Genetics: DNA Structure and Central Dogma

Study Notes

Double helix model: two complementary strands of nucleotides twisted together
Nucleotides composed of:
1. Sugar molecule (deoxyribose)
2. Phosphate group
3. Nitrogenous base (A, C, G, or T)
Hydrogen bonds between nitrogenous bases hold strands together

Process by which genetic information flows from DNA to proteins
Steps:
1. Transcription: DNA -> RNA (messenger RNA, mRNA)
2. Translation: mRNA -> Protein

Sequence of nitrogenous bases (A, C, G, and T) determines amino acid sequence of proteins
Code is degenerate: more than one codon can code for the same amino acid
Codons: sequence of three nucleotides that code for one amino acid

Mendelian Inheritance: Gregor Mendel's laws of inheritance
- Law of Segregation: each pair of alleles separates during gamete formation
- Law of Independent Assortment: alleles for different genes separate independently
Dominant and Recessive Alleles: one allele can mask the effect of another
Incomplete Dominance: one allele does not completely mask the effect of another
Co-dominance: both alleles have an equal effect on the phenotype

Mutations: changes in the DNA sequence
- Point Mutations: single nucleotide change
- Frameshift Mutations: insertion or deletion of nucleotides, changing the reading frame
Genetic Drift: random change in allele frequency in a population
Gene Flow: movement of alleles from one population to another

Recombinant DNA Technology: combining DNA from different sources
Cloning: creating multiple copies of a DNA sequence
Genetic Modification: altering an organism's DNA sequence to introduce new traits

The double helix consists of two intertwined strands of nucleotides.
Each nucleotide includes a deoxyribose sugar, a phosphate group, and one of four nitrogenous bases: adenine (A), cytosine (C), guanine (G), or thymine (T).
Complementary strands are held together by hydrogen bonds formed between nitrogenous bases.

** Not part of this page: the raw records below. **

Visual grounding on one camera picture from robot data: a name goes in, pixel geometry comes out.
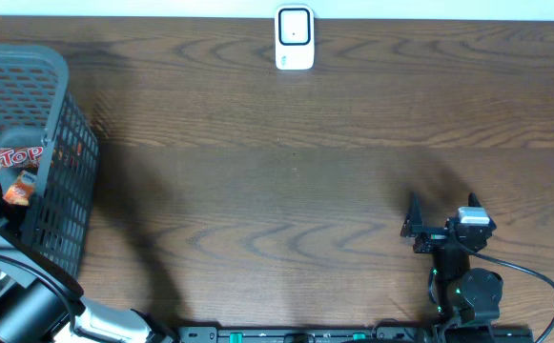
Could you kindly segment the red Top chocolate bar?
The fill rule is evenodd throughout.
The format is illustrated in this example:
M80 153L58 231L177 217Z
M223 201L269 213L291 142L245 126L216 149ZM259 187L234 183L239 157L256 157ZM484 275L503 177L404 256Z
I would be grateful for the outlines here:
M43 147L0 148L0 170L37 169L43 152Z

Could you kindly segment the orange snack packet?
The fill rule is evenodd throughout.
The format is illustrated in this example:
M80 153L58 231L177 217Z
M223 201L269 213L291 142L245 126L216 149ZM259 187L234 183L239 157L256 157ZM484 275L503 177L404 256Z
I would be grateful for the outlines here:
M36 178L34 173L22 171L3 195L3 199L11 205L27 207L35 193Z

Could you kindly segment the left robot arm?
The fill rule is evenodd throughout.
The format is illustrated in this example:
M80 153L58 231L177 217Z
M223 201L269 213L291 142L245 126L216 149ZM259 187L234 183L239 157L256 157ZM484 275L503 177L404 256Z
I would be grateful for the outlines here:
M84 296L77 281L0 226L0 342L176 342L179 336L135 310Z

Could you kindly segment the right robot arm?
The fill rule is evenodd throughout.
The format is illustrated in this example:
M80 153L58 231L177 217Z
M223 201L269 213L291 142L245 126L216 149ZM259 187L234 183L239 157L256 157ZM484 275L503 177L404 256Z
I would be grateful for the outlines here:
M416 194L411 196L400 235L414 240L415 253L433 258L428 288L441 319L427 330L432 341L446 342L457 331L490 339L488 326L500 317L503 280L495 272L473 269L470 256L486 247L495 230L495 222L474 193L468 195L467 205L439 227L424 223L420 200Z

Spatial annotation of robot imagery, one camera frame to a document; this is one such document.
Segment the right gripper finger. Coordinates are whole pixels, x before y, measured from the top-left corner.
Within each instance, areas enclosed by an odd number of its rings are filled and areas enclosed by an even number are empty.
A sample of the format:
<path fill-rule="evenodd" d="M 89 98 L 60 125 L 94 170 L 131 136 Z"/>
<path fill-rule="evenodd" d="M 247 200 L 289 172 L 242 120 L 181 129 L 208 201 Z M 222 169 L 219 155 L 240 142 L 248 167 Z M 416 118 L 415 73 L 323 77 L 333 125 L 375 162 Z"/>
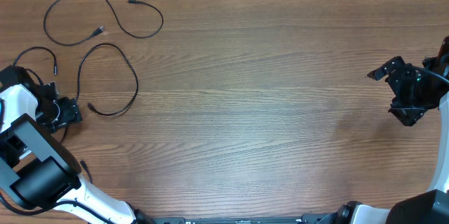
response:
<path fill-rule="evenodd" d="M 384 63 L 381 67 L 377 68 L 376 70 L 373 70 L 369 73 L 367 73 L 367 77 L 379 81 L 386 75 L 392 73 L 397 68 L 400 68 L 404 66 L 404 60 L 401 56 L 396 56 L 390 60 L 388 60 L 386 63 Z"/>
<path fill-rule="evenodd" d="M 404 126 L 413 126 L 427 111 L 421 107 L 392 107 L 389 112 L 392 113 Z"/>

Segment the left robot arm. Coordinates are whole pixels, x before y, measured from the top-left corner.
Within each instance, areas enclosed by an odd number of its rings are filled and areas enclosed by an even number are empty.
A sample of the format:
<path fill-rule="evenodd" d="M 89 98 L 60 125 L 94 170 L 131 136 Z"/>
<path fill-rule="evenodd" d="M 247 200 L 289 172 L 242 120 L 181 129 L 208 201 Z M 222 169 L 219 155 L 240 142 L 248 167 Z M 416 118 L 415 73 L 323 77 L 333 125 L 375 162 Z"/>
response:
<path fill-rule="evenodd" d="M 74 99 L 33 81 L 24 67 L 1 71 L 1 203 L 33 216 L 52 209 L 88 223 L 152 223 L 129 203 L 99 190 L 53 134 L 82 120 Z"/>

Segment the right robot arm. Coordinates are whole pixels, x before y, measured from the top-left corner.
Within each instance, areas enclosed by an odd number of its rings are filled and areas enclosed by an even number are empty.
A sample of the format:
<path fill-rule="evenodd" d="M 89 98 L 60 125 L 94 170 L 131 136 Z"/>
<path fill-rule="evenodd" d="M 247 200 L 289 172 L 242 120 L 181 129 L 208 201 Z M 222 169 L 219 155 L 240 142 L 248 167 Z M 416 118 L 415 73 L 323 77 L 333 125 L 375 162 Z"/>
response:
<path fill-rule="evenodd" d="M 357 201 L 343 204 L 336 212 L 320 219 L 320 223 L 447 223 L 448 222 L 448 37 L 438 55 L 425 58 L 417 67 L 396 56 L 367 77 L 385 79 L 394 93 L 389 112 L 404 126 L 413 126 L 428 110 L 441 115 L 441 139 L 435 172 L 428 190 L 379 209 Z"/>

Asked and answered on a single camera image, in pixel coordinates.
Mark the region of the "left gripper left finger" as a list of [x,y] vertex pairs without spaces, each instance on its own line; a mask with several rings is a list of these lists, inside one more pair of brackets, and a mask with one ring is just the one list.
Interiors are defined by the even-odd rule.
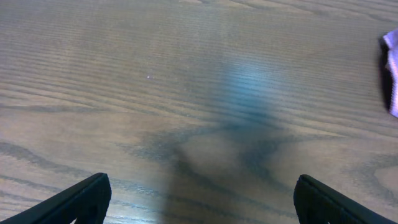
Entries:
[[110,200],[108,175],[97,173],[1,224],[102,224]]

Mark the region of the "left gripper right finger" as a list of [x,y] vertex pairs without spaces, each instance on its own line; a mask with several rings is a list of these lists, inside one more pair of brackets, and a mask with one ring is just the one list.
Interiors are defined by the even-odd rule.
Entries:
[[298,178],[294,206],[300,224],[397,224],[307,174]]

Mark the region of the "purple microfiber cloth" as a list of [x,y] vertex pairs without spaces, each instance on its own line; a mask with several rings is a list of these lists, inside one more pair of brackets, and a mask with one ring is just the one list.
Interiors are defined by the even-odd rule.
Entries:
[[382,89],[389,113],[397,117],[397,29],[380,39]]

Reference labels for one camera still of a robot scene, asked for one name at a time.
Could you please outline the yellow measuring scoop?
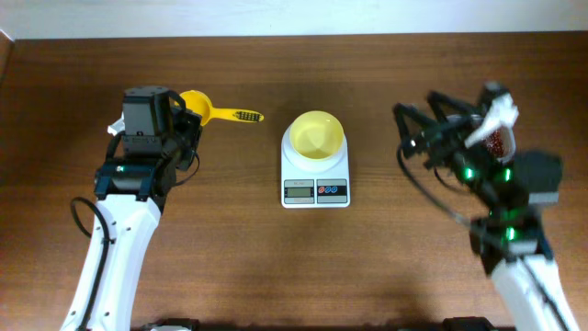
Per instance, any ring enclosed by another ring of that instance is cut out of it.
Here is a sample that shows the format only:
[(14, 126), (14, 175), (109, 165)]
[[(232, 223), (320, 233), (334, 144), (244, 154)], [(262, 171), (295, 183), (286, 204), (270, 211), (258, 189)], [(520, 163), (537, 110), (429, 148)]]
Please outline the yellow measuring scoop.
[(180, 97), (184, 99), (187, 109), (197, 113), (201, 117), (201, 125), (206, 126), (212, 120), (227, 120), (242, 123), (257, 123), (265, 119), (265, 116), (257, 111), (240, 108), (215, 108), (210, 98), (203, 92), (189, 90), (182, 92)]

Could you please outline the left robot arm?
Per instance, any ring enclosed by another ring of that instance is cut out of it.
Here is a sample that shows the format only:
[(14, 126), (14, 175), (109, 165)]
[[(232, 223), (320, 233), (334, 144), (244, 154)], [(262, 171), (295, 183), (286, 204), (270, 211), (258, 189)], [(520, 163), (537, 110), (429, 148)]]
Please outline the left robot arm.
[(141, 266), (169, 192), (199, 167), (202, 118), (179, 93), (163, 86), (125, 90), (103, 164), (94, 177), (94, 198), (75, 197), (94, 216), (85, 263), (64, 330), (128, 330)]

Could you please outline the red adzuki beans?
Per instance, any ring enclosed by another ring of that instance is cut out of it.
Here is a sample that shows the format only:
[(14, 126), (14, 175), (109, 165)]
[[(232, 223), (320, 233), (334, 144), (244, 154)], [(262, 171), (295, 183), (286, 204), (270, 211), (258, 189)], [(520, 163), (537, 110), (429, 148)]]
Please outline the red adzuki beans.
[(496, 158), (501, 158), (504, 154), (502, 134), (494, 131), (484, 139), (484, 146)]

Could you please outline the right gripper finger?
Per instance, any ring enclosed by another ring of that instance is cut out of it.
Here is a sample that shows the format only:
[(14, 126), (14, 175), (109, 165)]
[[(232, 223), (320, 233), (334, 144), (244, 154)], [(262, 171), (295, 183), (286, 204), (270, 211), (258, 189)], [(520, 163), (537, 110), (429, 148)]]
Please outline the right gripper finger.
[(396, 121), (398, 132), (402, 141), (411, 137), (409, 122), (415, 123), (421, 130), (436, 125), (436, 121), (426, 116), (422, 111), (413, 105), (397, 103), (392, 112)]
[(426, 96), (426, 101), (437, 120), (456, 120), (481, 114), (470, 103), (437, 91), (430, 91)]

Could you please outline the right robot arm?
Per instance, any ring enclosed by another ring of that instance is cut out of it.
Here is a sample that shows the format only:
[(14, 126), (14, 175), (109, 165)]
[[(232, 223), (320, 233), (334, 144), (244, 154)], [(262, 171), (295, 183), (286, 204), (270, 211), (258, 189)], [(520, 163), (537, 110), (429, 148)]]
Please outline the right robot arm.
[[(402, 173), (467, 229), (471, 249), (515, 329), (578, 329), (542, 222), (544, 208), (559, 200), (561, 158), (541, 150), (516, 151), (512, 128), (519, 110), (510, 90), (498, 82), (486, 83), (474, 104), (437, 91), (426, 101), (431, 116), (402, 103), (392, 109)], [(426, 169), (448, 169), (460, 185), (458, 192), (476, 196), (487, 214), (462, 215), (424, 187), (405, 164), (417, 154), (426, 154)]]

Describes the flow of genetic information from DNA to proteins.
Involves two main processes:
- Transcription: The synthesis of messenger RNA (mRNA) from a DNA template.
- Translation: The conversion of mRNA into a protein.

The order of nitrogenous bases in DNA dictates the amino acid sequence of proteins.
The genetic code is degenerate, meaning multiple codons can specify the same amino acid.
Codons are triplet sequences of nucleotides, each corresponding to an individual amino acid.

Mendelian Inheritance includes key principles established by Gregor Mendel:
- Law of Segregation: Alleles from each parent segregate independently during gamete formation.
- Law of Independent Assortment: Alleles of different genes assort independently from one another.
Dominant and Recessive Alleles: A dominant allele can mask the expression of a recessive allele.
Incomplete Dominance: When the phenotype is intermediate between two alleles.
Co-dominance: Both alleles are expressed equally in the phenotype.

Mutations alter DNA sequences and can include:
- Point Mutations: A change in a single nucleotide.
- Frameshift Mutations: Insertion or deletion of nucleotides causing a shift in the reading frame.
Genetic Drift: A non-selective process that causes random fluctuations in allele frequencies within a population.
Gene Flow: The transfer of alleles between populations, increasing genetic variation.

Recombinant DNA Technology: Enables the combination of DNA segments from different sources, creating new genetic combinations.
Cloning: Involves producing identical copies of a specific DNA sequence.
Genetic Modification: The process of altering an organism's DNA to introduce new characteristics or traits.